Terraforming Our Infrastructure - Part 4 - Project Conclusion

After six successful releases, our microservice has been used by two of our monoliths in production for a few months now. The project has transitioned to maintenance-mode, and my team has been reassigned to implement a totally separate microservice. In this final article of the series, I’ll be reflecting on how Terraform was utilized in the project. To do so, the tried and true cliche of ‘The Good, The Bad, and The Ugly’ will be used to categorize aspects as what went well, what didn’t go well, and what was horrible.

The Good

Overall, our first time implementing Terraform (both my own and the company), was a success. The Terraform CLI, documentation and workflows were easy to follow and we were able to quickly put together some modules that would control our data stores. Communicating resource names between Terraform and Serverless via SSM parameters was also recommended by the Serverless documentation, and that pattern has worked very well so far.

Once we had remote state management configured via an S3 bucket and DynamoDB table, our resources were being created and maintained reliably via a CI/CD pipeline. Hitting that milestone gained us a lot of confidence from management and our colleagues in cloud ops.

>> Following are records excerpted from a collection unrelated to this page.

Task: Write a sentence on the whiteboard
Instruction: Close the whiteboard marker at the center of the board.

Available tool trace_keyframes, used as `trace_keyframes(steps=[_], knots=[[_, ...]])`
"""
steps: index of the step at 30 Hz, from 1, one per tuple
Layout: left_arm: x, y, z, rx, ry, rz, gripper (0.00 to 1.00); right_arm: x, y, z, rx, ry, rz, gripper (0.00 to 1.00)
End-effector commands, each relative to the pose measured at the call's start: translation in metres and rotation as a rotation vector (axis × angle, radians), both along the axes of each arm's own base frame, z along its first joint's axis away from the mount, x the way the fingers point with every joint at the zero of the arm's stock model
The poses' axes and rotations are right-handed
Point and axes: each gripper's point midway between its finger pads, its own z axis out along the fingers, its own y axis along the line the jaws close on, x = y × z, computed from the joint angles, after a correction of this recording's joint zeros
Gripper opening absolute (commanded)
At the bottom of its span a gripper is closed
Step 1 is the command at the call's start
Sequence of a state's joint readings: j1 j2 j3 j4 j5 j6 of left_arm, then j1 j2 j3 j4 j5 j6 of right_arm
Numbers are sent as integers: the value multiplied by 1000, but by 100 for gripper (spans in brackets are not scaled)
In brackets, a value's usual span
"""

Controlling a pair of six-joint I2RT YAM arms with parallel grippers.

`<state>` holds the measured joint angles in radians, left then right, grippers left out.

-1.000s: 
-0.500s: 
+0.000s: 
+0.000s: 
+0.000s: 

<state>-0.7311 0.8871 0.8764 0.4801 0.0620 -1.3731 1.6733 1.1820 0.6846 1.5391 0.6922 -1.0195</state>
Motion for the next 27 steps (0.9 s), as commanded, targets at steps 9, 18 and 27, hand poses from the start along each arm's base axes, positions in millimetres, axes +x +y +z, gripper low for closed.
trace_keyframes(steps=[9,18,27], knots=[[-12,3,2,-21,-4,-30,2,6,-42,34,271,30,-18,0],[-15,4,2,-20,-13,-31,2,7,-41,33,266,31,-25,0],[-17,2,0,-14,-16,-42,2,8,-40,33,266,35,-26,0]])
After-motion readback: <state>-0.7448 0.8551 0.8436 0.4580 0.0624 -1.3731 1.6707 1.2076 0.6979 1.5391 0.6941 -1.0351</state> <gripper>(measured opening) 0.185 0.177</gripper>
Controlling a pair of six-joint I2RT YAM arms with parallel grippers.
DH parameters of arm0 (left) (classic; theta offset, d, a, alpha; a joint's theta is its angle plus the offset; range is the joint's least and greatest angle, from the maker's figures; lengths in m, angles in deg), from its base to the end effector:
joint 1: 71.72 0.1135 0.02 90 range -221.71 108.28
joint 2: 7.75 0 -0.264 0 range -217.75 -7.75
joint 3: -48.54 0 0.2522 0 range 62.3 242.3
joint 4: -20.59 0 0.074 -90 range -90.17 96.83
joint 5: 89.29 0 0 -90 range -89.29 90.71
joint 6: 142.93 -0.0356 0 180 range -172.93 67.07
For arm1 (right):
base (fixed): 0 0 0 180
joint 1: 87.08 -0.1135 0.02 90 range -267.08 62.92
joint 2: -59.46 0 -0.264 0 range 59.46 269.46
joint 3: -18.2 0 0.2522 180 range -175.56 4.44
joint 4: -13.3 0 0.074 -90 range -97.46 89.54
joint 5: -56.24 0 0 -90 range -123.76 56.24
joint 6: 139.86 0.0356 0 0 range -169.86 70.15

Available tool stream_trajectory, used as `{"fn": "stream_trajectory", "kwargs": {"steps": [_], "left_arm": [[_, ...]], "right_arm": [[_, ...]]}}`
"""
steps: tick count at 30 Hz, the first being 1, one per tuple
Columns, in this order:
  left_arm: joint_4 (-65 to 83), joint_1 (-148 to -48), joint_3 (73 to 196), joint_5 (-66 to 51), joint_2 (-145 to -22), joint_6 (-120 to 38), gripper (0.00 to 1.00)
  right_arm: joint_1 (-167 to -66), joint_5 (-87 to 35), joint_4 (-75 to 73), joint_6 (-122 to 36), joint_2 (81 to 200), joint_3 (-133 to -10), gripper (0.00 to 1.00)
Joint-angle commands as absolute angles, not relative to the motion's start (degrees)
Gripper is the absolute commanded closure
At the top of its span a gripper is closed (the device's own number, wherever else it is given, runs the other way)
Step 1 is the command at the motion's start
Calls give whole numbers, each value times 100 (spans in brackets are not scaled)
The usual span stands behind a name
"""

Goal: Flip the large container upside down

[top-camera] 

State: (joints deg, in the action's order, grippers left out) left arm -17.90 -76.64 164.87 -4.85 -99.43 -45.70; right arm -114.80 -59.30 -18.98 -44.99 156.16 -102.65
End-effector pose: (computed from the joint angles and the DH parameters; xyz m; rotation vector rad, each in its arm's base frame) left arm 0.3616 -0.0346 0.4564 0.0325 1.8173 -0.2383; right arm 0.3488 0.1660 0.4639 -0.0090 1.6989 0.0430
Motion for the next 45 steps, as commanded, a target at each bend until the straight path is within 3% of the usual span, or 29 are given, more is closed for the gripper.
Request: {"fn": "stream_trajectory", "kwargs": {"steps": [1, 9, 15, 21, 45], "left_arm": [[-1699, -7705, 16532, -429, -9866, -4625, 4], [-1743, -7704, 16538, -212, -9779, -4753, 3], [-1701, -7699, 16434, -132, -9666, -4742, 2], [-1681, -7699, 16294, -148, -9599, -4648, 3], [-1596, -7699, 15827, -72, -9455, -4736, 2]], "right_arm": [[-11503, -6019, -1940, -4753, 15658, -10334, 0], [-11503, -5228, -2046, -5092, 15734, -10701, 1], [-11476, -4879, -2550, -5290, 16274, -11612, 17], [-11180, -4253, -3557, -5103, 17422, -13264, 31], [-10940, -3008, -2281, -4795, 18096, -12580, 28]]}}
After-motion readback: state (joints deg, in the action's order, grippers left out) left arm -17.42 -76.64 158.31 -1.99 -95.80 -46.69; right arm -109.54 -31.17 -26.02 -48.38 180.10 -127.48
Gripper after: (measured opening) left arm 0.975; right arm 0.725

In terms of practical value gained from using Terraform over CloudFormation, it cannot be overstated how great it was to be able to automate resource creation in other SaaS products that we needed for testing. It has probably saved us countless hours of debugging and documentation, while reducing the cognitive load on the devs and QA engineers.

From the start, we built all of our templates with the idea that a developer should be able to launch their own stack of the service into a region of AWS, regardless of if another instance of the stack already exists that was stood up by another developer. This was a very easy quality of the service to maintain, and ended up being crucial for the project since our our localstack implementation fell into disrepair due to time constraints.

Finally, I’ll state that so far, we’ve had no issues in production related to Terraform. It’s worked perfectly for all customer-facing services in the six production deploys we had done - no create, modify or destroy actions took place on resources in production that we didn’t expect.

The Bad

Ok, so how about stuff that didn’t go so great?

Multiple Modules

For starters, I missed the memo on setting up your project with many smaller modules orchestrated together. I’m still not sure what to use for orchestration for that, but the way the project ended up was there was a single mega module that was composed of many smaller modules, and some of these even had child modules of their own.

The test resources I mentioned above are also controlled by this mega module.

This meant that any time I wanted to add a new resource of any kind, I’d need to rerun terraform apply, which would lead to a very long (>500 lines) plan file stating what wasn’t changing and included a few lines about the new resource being created. This pattern made change management more difficult than it should have been, and it resulted in the change plans never really being read by anyone before the changes were applied.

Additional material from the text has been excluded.